Polaris: some issues and suggestions

May 26, 2015 at 5:30 PM
Hi there,

I was looking for a simple and easy to use tool for re-aranging some RDF data. A tool which would allow me to just perform three steps: importing the files, processing the SPARQL query and getting out the results.

Polaris 1.10.0.0 is indeed rather simple and usable without any knowledge about the architecture of BrightstarDB. However, I've encountered some issues which I'd like to share with you:
  1. The status bar behaves sometimes confusing. Speaking of "Import jobs", the program already runs several minutes (and uses several GB of memory), before it even says "Job started". That is especially confusing if one job ends with an error after you've done another Import job: In this case, there is still the line "successfull" from the previous job.
  2. I had problems with some values in some tripples. I didn't need those anyway, so I ended up deleting all triples which caused problems in Polaris. However, an option "ignore and omit all problematic triples" would save a lot of time in cases like this.
  3. The error message "Job error" concerning an Import job is not very helpful.
  4. I had an "Out of memory" error while - according to Windows - 20 gigabyte of memory were still unused.
  5. It would be quite useful, if there was a batch import mode, enabling the user to import several files at once.
  6. While the "Select file" for "Import file" window remembers the last directory used, it doesn't remember the last file ending used. So, I had to switch from .nt to .ttl each time.
  7. In the "Load a SPARQL query" window you can only select .sq files. That is an unnecessary inconvenience. SPARQL query files do not allways end in ".sq". I guess, .rq is as comon.
If Polaris is still under development and some developers read along, then maybe this list is of some use.

Best regards.
Coordinator
May 26, 2015 at 9:11 PM
Hi!

Firstly, thank you for taking the time to provide your feedback - it is all really useful stuff. One thing that would help to know is what sort of connection you are using in Polaris - is it an embedded connection or a rest connection ?

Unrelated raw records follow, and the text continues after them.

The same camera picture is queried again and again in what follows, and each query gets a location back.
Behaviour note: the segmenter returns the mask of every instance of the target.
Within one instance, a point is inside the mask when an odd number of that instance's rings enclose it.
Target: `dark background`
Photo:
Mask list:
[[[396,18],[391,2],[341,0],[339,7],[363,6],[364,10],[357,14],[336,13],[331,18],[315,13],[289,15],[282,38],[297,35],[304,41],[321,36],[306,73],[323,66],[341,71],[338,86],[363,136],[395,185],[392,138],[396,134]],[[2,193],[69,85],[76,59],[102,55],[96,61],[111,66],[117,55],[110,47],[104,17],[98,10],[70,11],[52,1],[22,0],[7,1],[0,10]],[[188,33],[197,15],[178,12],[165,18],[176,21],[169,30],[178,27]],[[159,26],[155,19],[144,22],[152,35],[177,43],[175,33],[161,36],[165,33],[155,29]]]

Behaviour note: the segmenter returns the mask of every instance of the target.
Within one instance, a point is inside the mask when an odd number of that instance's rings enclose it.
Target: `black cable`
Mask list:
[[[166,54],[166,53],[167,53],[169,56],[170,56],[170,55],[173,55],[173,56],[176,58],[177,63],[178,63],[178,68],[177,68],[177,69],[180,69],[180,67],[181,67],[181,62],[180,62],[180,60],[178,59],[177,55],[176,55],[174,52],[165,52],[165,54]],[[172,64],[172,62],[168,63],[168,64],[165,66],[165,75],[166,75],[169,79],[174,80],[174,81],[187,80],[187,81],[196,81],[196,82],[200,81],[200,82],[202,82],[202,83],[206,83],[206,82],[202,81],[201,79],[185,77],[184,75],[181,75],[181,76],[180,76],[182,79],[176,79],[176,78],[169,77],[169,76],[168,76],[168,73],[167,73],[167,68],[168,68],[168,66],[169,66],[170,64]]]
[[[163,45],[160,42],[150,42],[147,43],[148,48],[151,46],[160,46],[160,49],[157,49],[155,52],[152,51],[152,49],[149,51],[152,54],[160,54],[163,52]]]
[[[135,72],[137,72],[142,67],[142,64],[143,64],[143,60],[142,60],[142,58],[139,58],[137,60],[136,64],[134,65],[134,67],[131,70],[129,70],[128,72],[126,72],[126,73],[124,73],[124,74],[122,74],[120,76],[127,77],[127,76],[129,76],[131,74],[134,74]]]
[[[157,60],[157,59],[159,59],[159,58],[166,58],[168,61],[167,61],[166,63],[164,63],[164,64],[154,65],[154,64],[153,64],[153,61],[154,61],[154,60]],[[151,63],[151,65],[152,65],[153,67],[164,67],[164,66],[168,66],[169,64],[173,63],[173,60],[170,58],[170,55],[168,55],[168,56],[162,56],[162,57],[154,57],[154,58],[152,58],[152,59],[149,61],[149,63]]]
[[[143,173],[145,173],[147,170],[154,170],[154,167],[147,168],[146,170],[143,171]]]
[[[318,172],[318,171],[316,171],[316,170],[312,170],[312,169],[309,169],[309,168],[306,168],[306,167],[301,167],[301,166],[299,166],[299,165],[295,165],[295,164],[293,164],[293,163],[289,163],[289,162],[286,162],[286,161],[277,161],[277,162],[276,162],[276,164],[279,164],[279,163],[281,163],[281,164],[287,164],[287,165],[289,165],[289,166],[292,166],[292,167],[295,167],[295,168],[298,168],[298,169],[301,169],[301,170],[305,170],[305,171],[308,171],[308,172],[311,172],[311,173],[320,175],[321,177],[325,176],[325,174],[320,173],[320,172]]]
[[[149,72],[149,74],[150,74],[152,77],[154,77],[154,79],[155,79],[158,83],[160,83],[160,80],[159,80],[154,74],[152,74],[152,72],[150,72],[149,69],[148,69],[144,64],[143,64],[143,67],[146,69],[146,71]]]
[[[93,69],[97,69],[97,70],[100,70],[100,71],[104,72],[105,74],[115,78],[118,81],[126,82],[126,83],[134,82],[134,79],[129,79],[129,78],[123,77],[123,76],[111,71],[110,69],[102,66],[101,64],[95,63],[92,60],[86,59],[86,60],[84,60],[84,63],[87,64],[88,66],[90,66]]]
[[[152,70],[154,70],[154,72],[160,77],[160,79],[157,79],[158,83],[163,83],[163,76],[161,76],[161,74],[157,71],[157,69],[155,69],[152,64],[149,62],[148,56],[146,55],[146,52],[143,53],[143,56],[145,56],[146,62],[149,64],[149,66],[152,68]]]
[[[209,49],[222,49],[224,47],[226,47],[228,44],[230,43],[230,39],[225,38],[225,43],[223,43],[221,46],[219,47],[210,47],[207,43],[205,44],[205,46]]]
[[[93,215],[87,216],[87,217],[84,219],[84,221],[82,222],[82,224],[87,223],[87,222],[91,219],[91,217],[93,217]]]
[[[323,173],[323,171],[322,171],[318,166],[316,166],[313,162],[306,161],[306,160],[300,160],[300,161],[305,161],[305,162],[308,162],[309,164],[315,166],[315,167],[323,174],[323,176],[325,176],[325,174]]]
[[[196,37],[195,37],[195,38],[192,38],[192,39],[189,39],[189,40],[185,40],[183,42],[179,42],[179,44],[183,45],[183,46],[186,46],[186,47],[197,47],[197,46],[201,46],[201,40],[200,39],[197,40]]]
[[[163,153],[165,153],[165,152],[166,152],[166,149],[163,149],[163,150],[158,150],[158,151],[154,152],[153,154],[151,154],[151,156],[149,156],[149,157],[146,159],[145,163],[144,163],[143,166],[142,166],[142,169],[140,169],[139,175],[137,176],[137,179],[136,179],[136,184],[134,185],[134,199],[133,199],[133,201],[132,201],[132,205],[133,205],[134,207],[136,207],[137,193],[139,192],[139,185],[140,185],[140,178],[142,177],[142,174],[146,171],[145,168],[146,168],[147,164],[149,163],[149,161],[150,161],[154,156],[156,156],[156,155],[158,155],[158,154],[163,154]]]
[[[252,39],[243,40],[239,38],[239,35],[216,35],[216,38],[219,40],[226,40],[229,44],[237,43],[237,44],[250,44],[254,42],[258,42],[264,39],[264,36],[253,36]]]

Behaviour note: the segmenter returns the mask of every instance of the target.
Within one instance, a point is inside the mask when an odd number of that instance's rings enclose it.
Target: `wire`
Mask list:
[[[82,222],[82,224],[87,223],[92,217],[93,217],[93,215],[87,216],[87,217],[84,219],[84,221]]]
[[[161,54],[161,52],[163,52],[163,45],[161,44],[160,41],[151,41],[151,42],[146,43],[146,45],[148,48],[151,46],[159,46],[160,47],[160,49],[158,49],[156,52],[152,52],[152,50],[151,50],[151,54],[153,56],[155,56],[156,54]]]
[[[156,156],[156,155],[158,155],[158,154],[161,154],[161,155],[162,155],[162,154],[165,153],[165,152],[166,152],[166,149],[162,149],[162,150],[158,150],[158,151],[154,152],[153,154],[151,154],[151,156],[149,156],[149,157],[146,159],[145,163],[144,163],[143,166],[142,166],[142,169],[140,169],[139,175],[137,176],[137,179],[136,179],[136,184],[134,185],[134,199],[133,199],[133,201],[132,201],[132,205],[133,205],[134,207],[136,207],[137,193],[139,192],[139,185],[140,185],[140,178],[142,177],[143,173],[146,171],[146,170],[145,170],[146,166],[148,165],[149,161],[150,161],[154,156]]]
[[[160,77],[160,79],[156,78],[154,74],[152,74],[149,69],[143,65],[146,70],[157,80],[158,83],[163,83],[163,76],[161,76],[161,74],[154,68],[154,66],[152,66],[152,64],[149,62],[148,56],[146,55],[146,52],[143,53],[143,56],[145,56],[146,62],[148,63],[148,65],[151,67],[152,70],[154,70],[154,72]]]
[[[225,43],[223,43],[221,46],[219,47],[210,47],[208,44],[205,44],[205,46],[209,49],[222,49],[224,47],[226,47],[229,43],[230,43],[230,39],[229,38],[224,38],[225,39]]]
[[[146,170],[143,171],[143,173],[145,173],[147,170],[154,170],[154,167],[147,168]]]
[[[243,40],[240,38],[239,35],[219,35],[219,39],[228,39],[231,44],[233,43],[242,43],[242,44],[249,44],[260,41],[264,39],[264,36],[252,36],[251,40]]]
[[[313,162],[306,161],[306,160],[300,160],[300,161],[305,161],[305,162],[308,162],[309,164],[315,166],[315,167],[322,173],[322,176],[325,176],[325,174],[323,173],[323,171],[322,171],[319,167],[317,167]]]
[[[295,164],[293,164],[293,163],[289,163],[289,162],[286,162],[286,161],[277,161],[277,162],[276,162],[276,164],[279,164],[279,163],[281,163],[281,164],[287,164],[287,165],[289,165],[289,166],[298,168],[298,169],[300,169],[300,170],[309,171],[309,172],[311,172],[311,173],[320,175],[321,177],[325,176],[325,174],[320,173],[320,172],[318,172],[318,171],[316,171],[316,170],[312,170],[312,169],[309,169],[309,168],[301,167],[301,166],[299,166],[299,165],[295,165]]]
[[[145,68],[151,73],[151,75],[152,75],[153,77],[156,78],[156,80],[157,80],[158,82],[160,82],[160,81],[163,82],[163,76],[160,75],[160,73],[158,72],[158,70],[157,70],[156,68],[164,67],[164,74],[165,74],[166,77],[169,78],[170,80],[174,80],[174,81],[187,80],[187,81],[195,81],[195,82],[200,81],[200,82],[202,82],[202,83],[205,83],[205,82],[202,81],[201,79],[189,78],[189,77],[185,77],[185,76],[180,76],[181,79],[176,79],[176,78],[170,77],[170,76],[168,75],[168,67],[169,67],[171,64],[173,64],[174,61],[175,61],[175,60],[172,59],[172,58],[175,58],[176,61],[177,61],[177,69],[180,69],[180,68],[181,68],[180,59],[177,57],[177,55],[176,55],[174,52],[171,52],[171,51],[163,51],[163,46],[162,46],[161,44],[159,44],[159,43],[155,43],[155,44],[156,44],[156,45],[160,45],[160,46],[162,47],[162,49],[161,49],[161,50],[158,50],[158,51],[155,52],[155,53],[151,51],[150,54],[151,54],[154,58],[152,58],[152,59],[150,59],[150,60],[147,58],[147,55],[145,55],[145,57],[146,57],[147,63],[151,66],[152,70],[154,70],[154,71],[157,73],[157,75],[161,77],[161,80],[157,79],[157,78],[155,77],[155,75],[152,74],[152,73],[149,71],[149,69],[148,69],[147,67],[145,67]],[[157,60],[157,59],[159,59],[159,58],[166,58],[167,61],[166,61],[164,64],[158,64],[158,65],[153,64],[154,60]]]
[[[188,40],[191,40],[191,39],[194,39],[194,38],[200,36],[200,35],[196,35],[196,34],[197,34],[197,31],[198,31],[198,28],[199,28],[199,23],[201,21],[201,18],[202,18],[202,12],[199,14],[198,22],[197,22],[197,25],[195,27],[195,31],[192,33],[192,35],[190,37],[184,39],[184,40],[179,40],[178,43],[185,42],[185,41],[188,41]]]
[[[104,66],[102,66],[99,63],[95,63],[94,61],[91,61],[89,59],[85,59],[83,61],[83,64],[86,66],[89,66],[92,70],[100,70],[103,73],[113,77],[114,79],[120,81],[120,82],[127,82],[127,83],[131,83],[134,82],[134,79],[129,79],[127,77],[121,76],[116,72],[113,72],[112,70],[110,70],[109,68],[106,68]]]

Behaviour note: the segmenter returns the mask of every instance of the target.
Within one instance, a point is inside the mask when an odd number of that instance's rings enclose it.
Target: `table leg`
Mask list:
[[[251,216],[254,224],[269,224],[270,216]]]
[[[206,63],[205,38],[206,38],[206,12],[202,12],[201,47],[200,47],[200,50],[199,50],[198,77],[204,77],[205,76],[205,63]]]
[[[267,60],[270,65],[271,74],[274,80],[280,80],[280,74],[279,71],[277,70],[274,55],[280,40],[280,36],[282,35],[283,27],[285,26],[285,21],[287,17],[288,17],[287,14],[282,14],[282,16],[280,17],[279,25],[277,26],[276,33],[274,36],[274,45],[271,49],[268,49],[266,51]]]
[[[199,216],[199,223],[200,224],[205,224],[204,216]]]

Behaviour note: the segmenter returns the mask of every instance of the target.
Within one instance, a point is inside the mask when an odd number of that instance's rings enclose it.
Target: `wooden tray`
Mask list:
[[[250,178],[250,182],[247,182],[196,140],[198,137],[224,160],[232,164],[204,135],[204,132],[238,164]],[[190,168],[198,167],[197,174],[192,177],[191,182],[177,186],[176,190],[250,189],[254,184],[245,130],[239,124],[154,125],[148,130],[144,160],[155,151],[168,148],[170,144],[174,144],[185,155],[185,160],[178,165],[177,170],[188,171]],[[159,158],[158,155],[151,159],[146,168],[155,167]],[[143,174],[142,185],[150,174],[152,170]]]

See other comments inline below.

cisfyrst wrote:
Hi there,

I was looking for a simple and easy to use tool for re-aranging some RDF data. A tool which would allow me to just perform three steps: importing the files, processing the SPARQL query and getting out the results.

Polaris 1.10.0.0 is indeed rather simple and usable without any knowledge about the architecture of BrightstarDB. However, I've encountered some issues which I'd like to share with you:
  1. The status bar behaves sometimes confusing. Speaking of "Import jobs", the program already runs several minutes (and uses several GB of memory), before it even says "Job started". That is especially confusing if one job ends with an error after you've done another Import job: In this case, there is still the line "successfull" from the previous job.
This may depend on which sort of import you are using. A local import will first parse the file locally to construct nquads and then send that to the server - that local parsing could account for the delay before you see "Job started". There should definitely be some user feedback at the start like "Preparing file for server" or something that makes it clear that something is happening on the client machine. If you have large files and easy access to the BrightstarDB server, using a Remote import would be more efficient - you just drop the files into the import folder and then from Polaris specify remote import and just provide the file name - the BrightstarDB server then parses the file from the import folder.
  1. I had problems with some values in some tripples. I didn't need those anyway, so I ended up deleting all triples which caused problems in Polaris. However, an option "ignore and omit all problematic triples" would save a lot of time in cases like this.
That is a great idea! I'll have to see if it is possible with the underlying parsers. It might depend a bit on the format (e.g. it would be far easier to support skipping invalid data in NTriples that it would in RDF/XML).
  1. The error message "Job error" concerning an Import job is not very helpful.
Totally agree. The annoying thing is that more information is available, it just doesn't make it as far as the UI. I'm going to log this as a bug.
  1. I had an "Out of memory" error while - according to Windows - 20 gigabyte of memory were still unused.
That definitely should not happen. I'll need to try and reproduce it here. It would be good to get a better idea about what you were doing at the time if you can - e.g. was during one big import, or after lots of little imports.
  1. It would be quite useful, if there was a batch import mode, enabling the user to import several files at once.
That would definitely be a nice addition. It would allow you to kick off a bunch of imports to run overnight for example. I'll log an enhancement request for that one.
  1. While the "Select file" for "Import file" window remembers the last directory used, it doesn't remember the last file ending used. So, I had to switch from .nt to .ttl each time.
Hopefully that one should be easy to fix!
  1. In the "Load a SPARQL query" window you can only select .sq files. That is an unnecessary inconvenience. SPARQL query files do not allways end in ".sq". I guess, .rq is as comon.
Good point. I'll add a .rq option and there should also be an "All Files" option for this dialog and for the import file selection dialog (if there isn't already).
If Polaris is still under development and some developers read along, then maybe this list is of some use.
Really useful, thank you !

Cheers

Kal
May 27, 2015 at 2:23 PM
Hi Kal,

thanks for your quick reply!

techquila wrote:
One thing that would help to know is what sort of connection you are using in Polaris - is it an embedded connection or a rest connection ?
I did those embedded and with "local" import jobs. I thought, if client and server run on the same machine there wouldn't be much difference. But as I said: I know nearly nothing about the architecture of BrightstarDB.

techquila wrote:
It would be good to get a better idea about what you were doing at the time if you can - e.g. was during one big import, or after lots of little imports.
I was trying to import one big file (about 2.5gb). Other files less than 1gb worked fine for me.
Best regards